Longevity has been greatly skewed by the commercial industry's selectivity for very high production then cull at 2 to 3 years of age as that prevents a lot of med need in closer quarters.
LofMc
A good broody doesn't necessarily mean good mother. Raising chicks in a brooder is too much of a responsibility for a lazy person like me so I always keep a bunch of aseel hens in my flock. They are the broodiest breeds I have seen. An average aseel will go broody about 4 times in a year.I prefer an incubator over a broody hen. My hatch rates are a lot better also, I usually get 80% to 90% hatch rate with my incubator. My hatch rate wasn't even 10% with my broody hen. I hatched eggs under a broody once, but the rest of the flock tries to kill the chicks and separating is too complicating. The chicks ended up dying a couple days after too. Which I'm guessing the hen passed on a disease to them. I'd rather just do my incubator.
Here's my broodzilla(I caught her while launching at my face) and an easy solution with these HD gloves(Florist Pro brand $17~). I expect her attacks and also take her barehanded as I know what is coming. She now has two 3 day old chicks under her. Just 2 from 5eggs as tug of war with another broody claimed 1, and I probably did the last two in by an emergency de-miting of all bedding due to an infestation. I had to move the last 4 eggs to the incubator(day20-21) for 4 hours to apply permethrin. You can't really see it from the photo but yep she is still biting me in the picture.To all my equally chronic broody hen hatchers (@Faraday40 @fisherlady and those I can't think of call name)....
I've been quiet on the thread but busy hatching.
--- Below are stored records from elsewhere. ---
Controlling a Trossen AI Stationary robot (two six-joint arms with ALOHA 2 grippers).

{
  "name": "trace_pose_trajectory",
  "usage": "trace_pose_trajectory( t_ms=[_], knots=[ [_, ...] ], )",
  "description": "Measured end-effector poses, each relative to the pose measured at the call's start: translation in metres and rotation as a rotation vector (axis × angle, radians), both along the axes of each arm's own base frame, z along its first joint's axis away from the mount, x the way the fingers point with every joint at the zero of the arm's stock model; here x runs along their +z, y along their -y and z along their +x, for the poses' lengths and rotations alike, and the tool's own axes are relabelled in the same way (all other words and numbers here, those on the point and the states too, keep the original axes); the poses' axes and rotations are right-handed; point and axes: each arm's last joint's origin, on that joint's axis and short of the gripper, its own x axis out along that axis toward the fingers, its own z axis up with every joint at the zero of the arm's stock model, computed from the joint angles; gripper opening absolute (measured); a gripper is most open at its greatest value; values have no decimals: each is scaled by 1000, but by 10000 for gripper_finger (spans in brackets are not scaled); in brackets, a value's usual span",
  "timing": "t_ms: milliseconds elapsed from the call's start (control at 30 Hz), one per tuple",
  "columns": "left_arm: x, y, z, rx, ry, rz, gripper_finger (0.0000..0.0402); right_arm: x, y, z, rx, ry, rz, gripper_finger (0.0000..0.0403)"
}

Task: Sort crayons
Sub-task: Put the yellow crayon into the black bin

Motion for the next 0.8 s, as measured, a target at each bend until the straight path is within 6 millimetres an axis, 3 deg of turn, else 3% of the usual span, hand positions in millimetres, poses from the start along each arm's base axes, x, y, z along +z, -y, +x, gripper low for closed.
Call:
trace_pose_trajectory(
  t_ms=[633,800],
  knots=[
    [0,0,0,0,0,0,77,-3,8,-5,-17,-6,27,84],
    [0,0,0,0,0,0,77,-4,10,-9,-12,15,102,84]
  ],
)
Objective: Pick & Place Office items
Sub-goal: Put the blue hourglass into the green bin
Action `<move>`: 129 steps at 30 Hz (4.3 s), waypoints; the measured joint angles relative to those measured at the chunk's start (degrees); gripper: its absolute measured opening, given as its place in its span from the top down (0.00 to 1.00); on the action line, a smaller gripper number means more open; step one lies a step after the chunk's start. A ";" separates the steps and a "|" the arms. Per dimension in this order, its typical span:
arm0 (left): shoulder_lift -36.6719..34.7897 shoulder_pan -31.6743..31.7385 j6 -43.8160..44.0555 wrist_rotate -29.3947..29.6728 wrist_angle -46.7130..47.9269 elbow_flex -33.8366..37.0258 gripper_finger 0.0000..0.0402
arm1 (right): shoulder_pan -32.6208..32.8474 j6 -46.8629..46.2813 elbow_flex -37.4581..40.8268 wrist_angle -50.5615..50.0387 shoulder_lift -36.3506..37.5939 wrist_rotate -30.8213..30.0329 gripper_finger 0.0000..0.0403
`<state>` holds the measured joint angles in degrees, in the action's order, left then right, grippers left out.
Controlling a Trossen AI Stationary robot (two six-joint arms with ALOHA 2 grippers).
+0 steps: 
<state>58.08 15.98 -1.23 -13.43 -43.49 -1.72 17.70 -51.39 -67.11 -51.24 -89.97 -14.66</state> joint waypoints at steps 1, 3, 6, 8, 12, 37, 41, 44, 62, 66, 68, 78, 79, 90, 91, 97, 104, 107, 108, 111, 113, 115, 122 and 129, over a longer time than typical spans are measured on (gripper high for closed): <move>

After 10 years of mostly happy brooding, I have a semi-big problem.
I've got a new broody hen (a coveted F1 Cream Legbar-Barnvelder) who is almost violent in protecting her nest.
She insisted in brooding in the main coop (which I've had very successful hatches in...I've got one mom with 2 new hatchlings and 1 more almost hatching), but my goodness, trying to investigate the eggs she stole so she only has her marked set amount is putting my knuckles at severe risk (yes, gloves is the partial answer there)....but she will go full Mexican standoff mode.
I of course already have my side coop filled with a broody and 5 newly hatched chicks who doesn't share well (this hen got pushed off her nest easily), so I don't see moving this gal to that side coop as an answer.
How have you ever helped calm your overly excited broodies?
I'm totally used to a cranky peck or two, but this gal goes into full combat mode. (The good news is NOBODY is going to mess with her nest in that main coop).
Since my knuckles are going to have to endure this for another week or so, until the first hatched chicks in the side coop are old enough that I can move this Rambo hen into that one....any suggestions other than let her sit on all eggs and clear out in a week or so when I move her to final lock down? She is upsetting the apple cart!